Thursday, August 27, 2020


“Where the hell ya takin’ me,” said Mickey Pumpernickel.

“Keep your shirt on,” said his fellow ventriloquist’s dummy, Mr. Fleeber. “Like I said, it’s a surprise.”

“Where the hell are we anyway? It’s spooky round here.”

“We are at the mysterious junction of Chinatown, Little Italy, Greenwich Village, and Fifth and Jipip.”

“Looks like just another slum to me.”

“Shaddap, we’re here already.”

Mr. Fleeber turned off the narrow dark street into a narrower and darker cobblestoned alleyway. Halfway down the alley a faint light glowed down near the ground on the left.
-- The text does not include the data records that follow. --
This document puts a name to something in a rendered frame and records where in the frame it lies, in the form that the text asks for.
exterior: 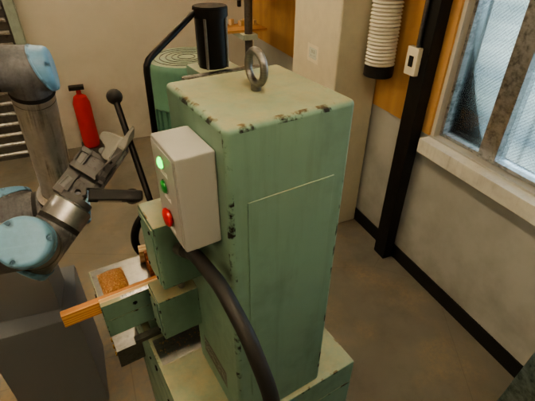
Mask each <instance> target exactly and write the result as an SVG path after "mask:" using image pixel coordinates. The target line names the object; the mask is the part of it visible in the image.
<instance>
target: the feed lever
mask: <svg viewBox="0 0 535 401"><path fill-rule="evenodd" d="M106 98H107V101H108V102H109V103H111V104H114V106H115V110H116V113H117V115H118V118H119V122H120V124H121V127H122V129H123V133H124V136H125V135H126V133H127V132H128V131H129V128H128V125H127V121H126V119H125V116H124V113H123V109H122V107H121V105H120V103H121V102H122V100H123V95H122V93H121V91H119V90H118V89H114V88H112V89H110V90H109V91H108V92H107V94H106ZM128 148H129V151H130V152H131V156H132V159H133V162H134V164H135V168H136V171H137V174H138V176H139V180H140V182H141V185H142V187H143V192H144V194H145V197H146V201H152V200H153V197H152V195H151V192H150V188H149V186H148V184H147V181H146V177H145V174H144V172H143V168H142V165H141V162H140V160H139V156H138V154H137V151H136V149H135V144H134V142H133V139H132V140H131V142H130V144H129V146H128ZM178 287H179V288H181V289H182V288H184V287H185V283H184V282H183V283H181V284H178Z"/></svg>
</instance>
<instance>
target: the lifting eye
mask: <svg viewBox="0 0 535 401"><path fill-rule="evenodd" d="M254 55H255V56H256V57H257V59H258V61H259V64H260V78H259V79H257V78H256V77H255V75H254V72H253V70H252V58H253V56H254ZM244 68H245V72H246V75H247V78H248V80H249V82H250V83H251V90H252V91H261V87H263V86H264V85H265V84H266V82H267V79H268V63H267V59H266V57H265V55H264V53H263V51H262V50H261V49H260V48H258V47H256V46H252V47H251V48H249V49H248V51H247V52H246V54H245V58H244Z"/></svg>
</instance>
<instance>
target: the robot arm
mask: <svg viewBox="0 0 535 401"><path fill-rule="evenodd" d="M60 87H61V86H60V80H59V76H58V73H57V68H56V65H55V63H54V60H53V57H52V55H51V53H50V51H49V50H48V49H47V48H46V47H45V46H43V45H31V44H25V45H0V92H8V95H9V97H10V98H11V100H12V104H13V106H14V110H15V113H16V116H17V118H18V122H19V125H20V128H21V132H22V134H23V137H24V139H25V144H26V146H27V149H28V151H29V156H30V158H31V161H32V163H33V167H34V170H35V173H36V175H37V179H38V182H39V185H40V186H39V187H38V189H37V191H36V192H32V190H31V189H30V188H29V187H27V186H25V187H24V186H10V187H5V188H0V274H8V273H12V272H17V273H19V274H21V275H24V276H25V277H27V278H31V279H33V280H37V281H45V280H46V279H47V278H48V277H49V276H50V275H51V274H52V273H53V272H54V269H55V267H56V266H57V264H58V263H59V262H60V260H61V259H62V258H63V256H64V254H65V253H66V251H67V250H68V249H69V248H70V246H71V245H72V243H73V242H74V240H75V239H76V237H77V236H78V235H79V234H80V232H81V230H82V229H83V228H84V226H85V224H89V223H90V222H91V219H92V218H91V209H92V206H91V205H90V202H127V203H128V204H136V203H139V202H140V201H141V200H142V199H143V191H142V190H137V189H104V187H105V186H106V184H107V183H108V182H109V181H110V180H111V178H112V176H113V175H114V173H115V171H116V170H117V168H118V167H119V165H120V164H121V162H122V161H123V159H124V158H125V157H126V156H127V154H128V152H129V151H128V146H129V144H130V142H131V140H132V139H133V138H134V135H135V128H134V127H131V129H130V130H129V131H128V132H127V133H126V135H125V136H124V137H122V136H119V135H117V134H113V133H110V132H107V131H103V132H102V133H101V134H100V139H101V141H102V142H103V144H104V146H105V147H104V148H103V147H101V148H99V149H98V151H99V153H100V154H101V156H102V157H100V155H99V154H98V153H96V152H95V151H93V150H90V149H89V148H87V147H86V146H82V147H81V149H80V150H79V152H78V153H77V154H76V156H75V157H74V158H73V159H72V160H71V161H70V157H69V154H68V147H67V143H66V140H65V136H64V130H63V126H62V122H61V116H60V112H59V108H58V104H57V98H56V90H59V89H60ZM88 190H89V191H88Z"/></svg>
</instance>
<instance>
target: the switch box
mask: <svg viewBox="0 0 535 401"><path fill-rule="evenodd" d="M150 142H151V146H152V151H153V156H154V165H155V170H156V174H157V179H158V188H159V193H160V197H161V202H162V209H164V208H167V209H169V210H170V212H171V214H172V217H173V221H174V222H173V223H172V226H173V227H174V229H175V231H176V234H175V233H174V231H173V229H172V228H171V227H170V229H171V230H172V232H173V233H174V234H175V236H176V238H177V239H178V241H179V243H180V244H181V245H182V247H183V248H184V249H185V251H186V252H190V251H194V250H196V249H198V248H201V247H204V246H207V245H210V244H211V243H216V242H217V241H220V240H221V223H220V213H219V201H218V191H217V170H216V158H215V151H214V149H213V148H211V147H210V146H209V145H208V144H207V143H206V142H205V141H204V140H203V139H202V138H200V137H199V136H198V135H197V134H196V133H195V132H194V131H193V130H192V129H191V128H189V127H188V126H183V127H177V128H173V129H169V130H163V131H159V132H155V133H152V134H150ZM159 155H161V156H162V159H163V161H164V166H165V169H164V170H163V171H164V172H165V173H166V175H167V179H168V180H167V179H166V178H165V176H164V175H163V174H162V172H161V170H160V168H159V167H158V165H157V161H156V159H157V157H158V156H159ZM163 178H164V179H165V180H166V183H167V185H168V189H169V194H167V195H168V197H169V198H170V199H171V203H170V202H169V201H168V199H167V198H166V196H165V194H164V192H163V191H162V189H161V186H160V181H161V180H162V179H163Z"/></svg>
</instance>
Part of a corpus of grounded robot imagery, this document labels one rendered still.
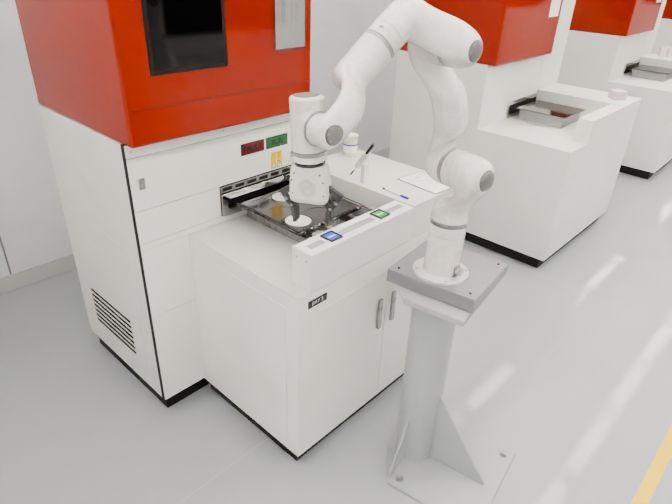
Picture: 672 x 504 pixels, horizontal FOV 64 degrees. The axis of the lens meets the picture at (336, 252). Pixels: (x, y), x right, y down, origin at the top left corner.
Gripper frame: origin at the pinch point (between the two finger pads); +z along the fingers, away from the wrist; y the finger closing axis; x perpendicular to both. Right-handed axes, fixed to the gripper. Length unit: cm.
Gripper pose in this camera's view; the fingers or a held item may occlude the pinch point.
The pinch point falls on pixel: (312, 218)
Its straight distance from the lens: 140.3
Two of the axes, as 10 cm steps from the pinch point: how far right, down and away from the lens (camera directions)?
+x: 3.2, -4.6, 8.3
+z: 0.2, 8.8, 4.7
“Wished I brought my switchblade,” said Mickey, “or my sap.”

“Relax,” said Mr. Fleeber, “you ain’t gonna need no switchblade nor no sap. I been here a million times and ain’t never had no trouble.”

“It’s that million-and-first time ya gotta worry about,” said Mickey.

They reached the pale light, which turned out to be a dirty low-wattage light bulb in a wire-mesh fixture down the steps of a basement areaway.

“What gives?” said Mickey.

“I told ya I was gonna pay you back for helping me and Mo out,” said Mr. Fleeber. “This is the payback. Come on.”

The little dummy went down the steps and Mickey went with him.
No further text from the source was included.